Николай сконфузился, подумав, что она подтрунивает над ним, и сказал:
— Вот оно, вредное влияние чужих цивилизаций!
И поспешил проглотить таблетку. Потом прислушался к своему желудку и почувствовал, как все его существо охватывает сладостное чувство насыщения.
Нуми приподнялась на локте и вгляделась в его лицо.
— О чем ты сейчас думаешь? Мне очень хочется знать, а ты не позволяешь мне включить искусственный мозг.
— Думаю продиктовать об этой цивилизации записывающему устройству. Я так и не понял, как она называется, в какую сторону вертится? Вправо, влево? Во всяком случае, в каком-то ошибочном направлении.
Девочка весело рассмеялась.
— Мне очень нравится, что ты умеешь шутить. Хоть иногда шутишь с серьезными вещами. Я так не могу. Мне мешает искусственный мозг. Если что-то покажется мне смешным, он сразу же начинает это объяснять, и смешное перестает быть смешным.
Ники немного отстранился: ему стало неловко — и от ее признания, и от близости ее лица.
— Да, это так, с искусственными мозгами не посмеешься. Они ужасно серьезны.
— Но у меня есть и настоящий.
— Я думаю, что вот его-то ты и должна больше слушаться. Искусственный сообщает чужую информацию.
— Но тогда — плакал наш эксперимент, — повторила она его выражение.
— Пусть, — твердо сказал Ники. — Человек не может быть экспериментом, это обидно. Человек — наивысшее существо во Вселенной.
— А Мало?
— Мало… Мы ничего про него не знаем. Может быть, и он создан человеком. Ведь именно так говорится в вашей легенде.
— А что ты думаешь об этой цивилизации? Они ведь тоже люди.
Да, люди, но уж очень трудно назвать наивысшими существами звездных сморчков, которые выменивали и продавали звезды как стеклянные шарики для игры. Чтобы выйти из затруднительного положения, Ники уклончиво ответил:
— Жаль мне того симпатичного пузана.
Девочка с Пирры обрадовалась:
— Вот видишь, не такие уж мы и разные. Я тоже постоянно о нем думаю. И знаешь, что я придумала? Мы попросим Мало когда-нибудь снова доставить нас туда. Тогда там пройдет уже много лет и все будет совсем другим. И мы увидим, постигла ли эта цивилизация истины Короторо, поняла ли она, каким чудесным человеком он был.
— И возложим к его памятнику звездный венок, — добавил Ники.
Она посмотрела на него глазами, которые светились, как звездочки.
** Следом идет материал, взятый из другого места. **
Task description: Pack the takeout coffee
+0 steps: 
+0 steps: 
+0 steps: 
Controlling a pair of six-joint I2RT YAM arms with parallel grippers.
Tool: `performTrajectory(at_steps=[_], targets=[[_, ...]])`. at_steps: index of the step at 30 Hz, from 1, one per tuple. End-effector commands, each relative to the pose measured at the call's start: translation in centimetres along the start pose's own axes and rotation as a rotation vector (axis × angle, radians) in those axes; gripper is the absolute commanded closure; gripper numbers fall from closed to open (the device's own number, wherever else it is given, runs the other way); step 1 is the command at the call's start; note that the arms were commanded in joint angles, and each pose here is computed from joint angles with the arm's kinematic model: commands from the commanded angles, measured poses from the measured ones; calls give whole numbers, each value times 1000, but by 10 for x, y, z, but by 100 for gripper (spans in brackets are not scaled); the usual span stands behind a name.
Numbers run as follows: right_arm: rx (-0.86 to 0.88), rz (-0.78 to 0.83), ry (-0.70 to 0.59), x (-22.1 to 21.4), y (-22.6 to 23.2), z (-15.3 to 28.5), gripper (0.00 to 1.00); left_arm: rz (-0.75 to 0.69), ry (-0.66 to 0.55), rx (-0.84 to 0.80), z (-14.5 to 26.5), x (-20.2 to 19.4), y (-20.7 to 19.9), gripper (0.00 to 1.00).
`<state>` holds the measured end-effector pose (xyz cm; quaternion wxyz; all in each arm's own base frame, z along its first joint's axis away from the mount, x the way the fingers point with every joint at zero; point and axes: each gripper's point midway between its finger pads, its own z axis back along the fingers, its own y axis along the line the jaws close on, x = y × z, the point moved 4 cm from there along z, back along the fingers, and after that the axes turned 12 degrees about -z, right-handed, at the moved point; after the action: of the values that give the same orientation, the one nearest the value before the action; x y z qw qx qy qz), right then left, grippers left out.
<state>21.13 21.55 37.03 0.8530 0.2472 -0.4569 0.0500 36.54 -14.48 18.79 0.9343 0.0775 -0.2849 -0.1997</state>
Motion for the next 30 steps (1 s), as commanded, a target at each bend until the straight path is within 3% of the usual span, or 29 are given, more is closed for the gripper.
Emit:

— Ты чудесный мальчик, Николай Петров Иванов Стоянов Петков…
— Не нужно перечислять все имена! — прервал он ее.
— Не понимаю, почему тебя прозвали Буяном, но я…
— Я ведь тебе уже говорил, что это сокращенный вариант моей фамилии — Буяновский.
— Ты — чудесный мальчик, Ники!
— Ладно, ты уже это говорила, — смутился он, и, не сумев придумать более удачной шутки, добавил: — К тому же мне это давно известно.
— Не прерывай меня, пожалуйста, — продолжала она таким тоном, будто высказывалась на пионерском сборе. На земном пионерском сборе, разумеется, потому что Ники не знал, есть ли на Пирре такая организация. — Ты не можешь читать мои мысли, Ники, поэтому я должна тебе их высказать. Ты вел себя как настоящий мужчина. Если бы не ты, мы бы пропали. И Короторо тоже бы погиб.